Al termine di un confronto durato circa 18 mesi, le Organizzazioni sindacali Filcams Cgil, Fisascat Cisl e Uiltucs hanno raggiunto con Leroy Merlin Italia, Bricocenter Italia e Piattaforma Adeo Italia un’Ipotesi di Accordo Integrativo Aziendale che riguarda circa 10.000 lavoratrici e lavoratori delle tre aziende del Gruppo Adeo.
L’intesa, con vigenza triennale dal 1° gennaio 2026 al 31 dicembre 2028, si colloca in un contesto economico e produttivo complesso e rappresenta un passaggio rilevante sul piano delle tutele contrattuali, dell’organizzazione del lavoro e del welfare aziendale.
Il nuovo accordo rafforza il sistema di relazioni sindacali e il confronto sui processi organizzativi, introducendo strumenti più strutturati di partecipazione e trasparenza nei luoghi di lavoro, anche in relazione all’adozione di nuovi strumenti tecnologici e digitali. Vengono consolidate le sedi di confronto su orari, turnazioni e lavoro domenicale, con criteri di equa rotazione e una maggiore valorizzazione della disponibilità individuale.

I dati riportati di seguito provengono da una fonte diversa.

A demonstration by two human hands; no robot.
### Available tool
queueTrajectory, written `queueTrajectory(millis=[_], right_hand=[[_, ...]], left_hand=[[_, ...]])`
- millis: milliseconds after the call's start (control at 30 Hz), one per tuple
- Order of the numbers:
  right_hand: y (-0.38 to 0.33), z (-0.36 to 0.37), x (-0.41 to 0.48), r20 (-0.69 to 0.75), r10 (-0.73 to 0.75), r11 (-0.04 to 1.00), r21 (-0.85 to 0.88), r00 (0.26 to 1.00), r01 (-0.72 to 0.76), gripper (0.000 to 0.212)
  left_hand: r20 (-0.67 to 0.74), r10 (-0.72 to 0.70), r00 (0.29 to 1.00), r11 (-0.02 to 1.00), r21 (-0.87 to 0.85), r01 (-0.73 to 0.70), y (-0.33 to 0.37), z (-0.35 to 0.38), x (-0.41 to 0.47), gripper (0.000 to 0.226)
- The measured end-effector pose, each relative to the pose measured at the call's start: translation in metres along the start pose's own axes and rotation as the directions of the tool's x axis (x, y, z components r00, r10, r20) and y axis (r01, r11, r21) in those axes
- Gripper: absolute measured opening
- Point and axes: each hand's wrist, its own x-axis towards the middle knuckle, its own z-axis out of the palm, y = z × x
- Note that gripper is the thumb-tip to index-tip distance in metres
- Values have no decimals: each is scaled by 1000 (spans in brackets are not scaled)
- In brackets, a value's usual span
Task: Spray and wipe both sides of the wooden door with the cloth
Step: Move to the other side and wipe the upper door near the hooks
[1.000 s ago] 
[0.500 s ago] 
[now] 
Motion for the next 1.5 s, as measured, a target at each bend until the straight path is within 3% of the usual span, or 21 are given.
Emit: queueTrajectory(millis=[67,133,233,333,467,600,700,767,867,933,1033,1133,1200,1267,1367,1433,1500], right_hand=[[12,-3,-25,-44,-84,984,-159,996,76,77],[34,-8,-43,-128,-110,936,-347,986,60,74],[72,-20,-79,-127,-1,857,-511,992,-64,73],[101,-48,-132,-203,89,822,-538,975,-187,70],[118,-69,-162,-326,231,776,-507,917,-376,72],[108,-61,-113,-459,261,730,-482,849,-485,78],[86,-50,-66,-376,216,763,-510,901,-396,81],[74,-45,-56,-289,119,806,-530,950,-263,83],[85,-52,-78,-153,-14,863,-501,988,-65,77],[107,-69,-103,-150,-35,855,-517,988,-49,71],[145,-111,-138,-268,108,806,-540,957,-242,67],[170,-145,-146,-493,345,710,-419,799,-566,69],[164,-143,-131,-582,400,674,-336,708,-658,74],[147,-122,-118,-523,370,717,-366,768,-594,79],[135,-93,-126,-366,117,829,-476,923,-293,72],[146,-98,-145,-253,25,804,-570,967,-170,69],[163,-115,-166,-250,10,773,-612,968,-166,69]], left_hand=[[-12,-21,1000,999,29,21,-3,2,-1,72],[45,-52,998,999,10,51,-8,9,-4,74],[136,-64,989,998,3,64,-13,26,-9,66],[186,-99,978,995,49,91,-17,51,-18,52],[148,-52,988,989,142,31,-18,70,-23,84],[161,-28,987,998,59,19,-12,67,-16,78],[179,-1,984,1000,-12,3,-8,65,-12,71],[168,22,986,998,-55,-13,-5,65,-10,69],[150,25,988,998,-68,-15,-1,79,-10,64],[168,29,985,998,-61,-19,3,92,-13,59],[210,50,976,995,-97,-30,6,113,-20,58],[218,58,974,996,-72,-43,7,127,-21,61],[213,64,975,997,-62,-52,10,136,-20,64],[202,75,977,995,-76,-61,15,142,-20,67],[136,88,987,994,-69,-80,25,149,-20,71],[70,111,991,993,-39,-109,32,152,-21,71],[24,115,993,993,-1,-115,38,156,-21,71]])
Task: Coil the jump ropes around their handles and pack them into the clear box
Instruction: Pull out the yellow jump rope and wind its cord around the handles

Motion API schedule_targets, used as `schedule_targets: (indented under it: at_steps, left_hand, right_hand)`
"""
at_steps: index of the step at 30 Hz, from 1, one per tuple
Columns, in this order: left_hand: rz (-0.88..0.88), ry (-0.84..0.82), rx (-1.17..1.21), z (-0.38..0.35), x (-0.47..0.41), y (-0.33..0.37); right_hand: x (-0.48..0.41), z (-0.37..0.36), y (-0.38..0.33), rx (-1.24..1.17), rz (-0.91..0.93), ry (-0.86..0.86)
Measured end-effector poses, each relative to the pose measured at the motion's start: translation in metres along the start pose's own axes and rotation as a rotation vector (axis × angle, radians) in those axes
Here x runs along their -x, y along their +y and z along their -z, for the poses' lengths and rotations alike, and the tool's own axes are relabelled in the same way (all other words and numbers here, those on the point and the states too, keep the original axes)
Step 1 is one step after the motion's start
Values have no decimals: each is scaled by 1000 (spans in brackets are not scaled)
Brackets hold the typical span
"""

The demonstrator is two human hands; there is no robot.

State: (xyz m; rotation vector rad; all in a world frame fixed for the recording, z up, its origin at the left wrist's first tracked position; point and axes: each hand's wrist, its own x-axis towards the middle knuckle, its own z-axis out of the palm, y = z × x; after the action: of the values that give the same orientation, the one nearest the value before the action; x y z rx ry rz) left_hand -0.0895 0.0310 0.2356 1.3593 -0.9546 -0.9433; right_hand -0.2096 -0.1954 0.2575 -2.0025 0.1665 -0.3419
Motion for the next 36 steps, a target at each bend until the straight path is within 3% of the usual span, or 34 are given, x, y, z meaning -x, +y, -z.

Ampio spazio è dedicato al welfare aziendale, che risulta potenziato e aggiornato. L’intesa conferma e rafforza le integrazioni economiche in caso di malattia, infortunio e ricovero, amplia le causali per l’anticipo del Tfr, aumenta i permessi per visite mediche e patologie gravi e introduce, in via sperimentale, la Banca Ore Solidali, quale strumento di supporto per specifiche situazioni di bisogno.
Sono inoltre rafforzate le misure di conciliazione vita-lavoro, con interventi a sostegno della genitorialità, dei nuclei monogenitoriali, dei genitori di figli con bisogni educativi speciali e di chi assiste familiari non autosufficienti, insieme a strumenti che migliorano la fruibilità complessiva dei diritti.
L’accordo interviene anche sull’organizzazione della flessibilità, migliorando l’esigibilità delle tutele e le prerogative delle lavoratrici e dei lavoratori, nel rispetto della normativa vigente e attraverso un impianto più chiaro e trasparente.
Tra gli elementi qualificanti dell’intesa figura la possibilità di utilizzare l’alias professionale, su richiesta della lavoratrice o del lavoratore, come strumento di tutela dell’identità personale e di contrasto alle discriminazioni.
Sul versante economico, il Premio di Progresso viene riorganizzato su un impianto più coerente con le performance reali dei punti vendita, con l’obiettivo di rendere più chiari i criteri di accesso e di rafforzare la partecipazione delle lavoratrici e dei lavoratori ai risultati aziendali. Inoltre, è stato stabilito l’aumento delle indennità delle clausole elastiche, portate a 180 euro, cifra superiore rispetto a quelle previste dal Ccnl.
Per Filcams Cgil, Fisascat Cisl e Uiltucs, l’Ipotesi di Accordo rappresenta “un risultato importante che, in un contesto economico e produttivo complesso, migliora le condizioni di lavoro, rafforza il welfare aziendale e consolida il ruolo della contrattazione integrativa come strumento per governare i cambiamenti organizzativi”.
L’intesa sarà ora illustrata nelle assemblee nei luoghi di lavoro e sottoposta alla consultazione delle lavoratrici e dei lavoratori, che si concluderà entro il 25 marzo 2026.